Modal Analysis for Single-Mode Waveguides of Silicon on Sapphire (SOS) at Infrared Region Using Finite Element Method (FEM)

One of the recommended platforms for waveguide generation in the infrared region is silicon-on-sapphire (SOS). This paper proposes a modal of the optical waveguide of silicon on a sapphire from λ = 2 − 5 𝜇𝑚 , using FEM (finite-element method) solver simulation performed by FDTD [finite-different-time-domain]. The waveguide is directly based on the refractive index difference between the wave's guideline regions and surrounding media (cladding). The use of FEM to analyze a single waveguide mode of SOS at a certain size within multiple wavelengths is a unique aspect of this research.

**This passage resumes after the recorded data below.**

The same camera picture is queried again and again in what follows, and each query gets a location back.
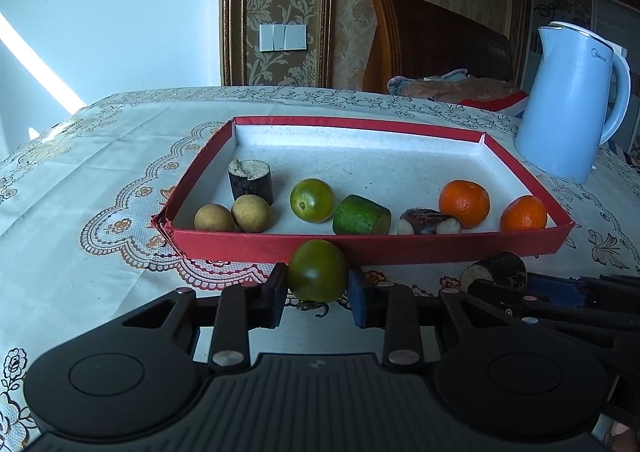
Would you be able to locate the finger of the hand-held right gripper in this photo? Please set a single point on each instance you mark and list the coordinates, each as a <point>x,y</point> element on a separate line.
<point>560,317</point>
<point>565,291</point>

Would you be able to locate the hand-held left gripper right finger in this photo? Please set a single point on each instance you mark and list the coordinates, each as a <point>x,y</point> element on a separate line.
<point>357,299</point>

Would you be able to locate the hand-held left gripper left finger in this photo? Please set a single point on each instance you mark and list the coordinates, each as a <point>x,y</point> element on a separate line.
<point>277,297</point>

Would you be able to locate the green tangerine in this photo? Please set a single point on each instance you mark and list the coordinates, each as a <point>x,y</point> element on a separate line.
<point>316,270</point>
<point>312,200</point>

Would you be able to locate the green cucumber piece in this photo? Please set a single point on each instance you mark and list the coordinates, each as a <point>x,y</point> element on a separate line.
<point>361,215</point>

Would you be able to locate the orange tangerine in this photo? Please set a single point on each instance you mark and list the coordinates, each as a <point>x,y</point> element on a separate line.
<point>464,203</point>
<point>523,214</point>

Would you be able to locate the tan longan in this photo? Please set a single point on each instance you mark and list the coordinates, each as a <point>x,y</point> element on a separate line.
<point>214,218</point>
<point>251,213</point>

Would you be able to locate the small dark sugarcane piece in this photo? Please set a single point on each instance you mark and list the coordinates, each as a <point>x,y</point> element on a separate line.
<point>429,223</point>

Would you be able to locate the large dark sugarcane piece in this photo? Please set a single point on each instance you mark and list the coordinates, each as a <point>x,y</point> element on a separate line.
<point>250,182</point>

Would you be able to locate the shallow red cardboard box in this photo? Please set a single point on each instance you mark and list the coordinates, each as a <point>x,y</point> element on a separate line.
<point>360,162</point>

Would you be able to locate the light blue electric kettle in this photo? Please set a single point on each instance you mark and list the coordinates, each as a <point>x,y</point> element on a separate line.
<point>565,102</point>

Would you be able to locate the folded blanket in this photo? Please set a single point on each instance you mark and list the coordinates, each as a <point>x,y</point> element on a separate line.
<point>450,89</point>

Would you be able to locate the white wall switch panel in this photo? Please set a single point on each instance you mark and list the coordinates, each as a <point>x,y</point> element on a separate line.
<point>282,37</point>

In addition, this project's objective is to discover how the waveguide size (dimension) impacts single-mode waveguides in the infrared region. The investigation includes single-mode polarization with both transverse-magnetic TM 0 and transverse-electric TE 0 polarization. The waveguide is reliant on the effective index of different mediums, and sizes of substances, they have a significant role in generating waveguide with minimum loss (minimum dispersion). The study's most crucial finding is that single-mode can be achieved in silicon with widths ranging from 0.4 − 4.5 𝜇𝑚 and height ranging from 0.4 − 0.7 𝜇𝑚 as well as analysis the characteristics of mode polarization and explain those parameters have a massive role in the waveguide like effective index, sizes of structure and wavelength. In keeping with our modal analysis, we also state the mode's characterization and direct some factors' influence on the waveguide.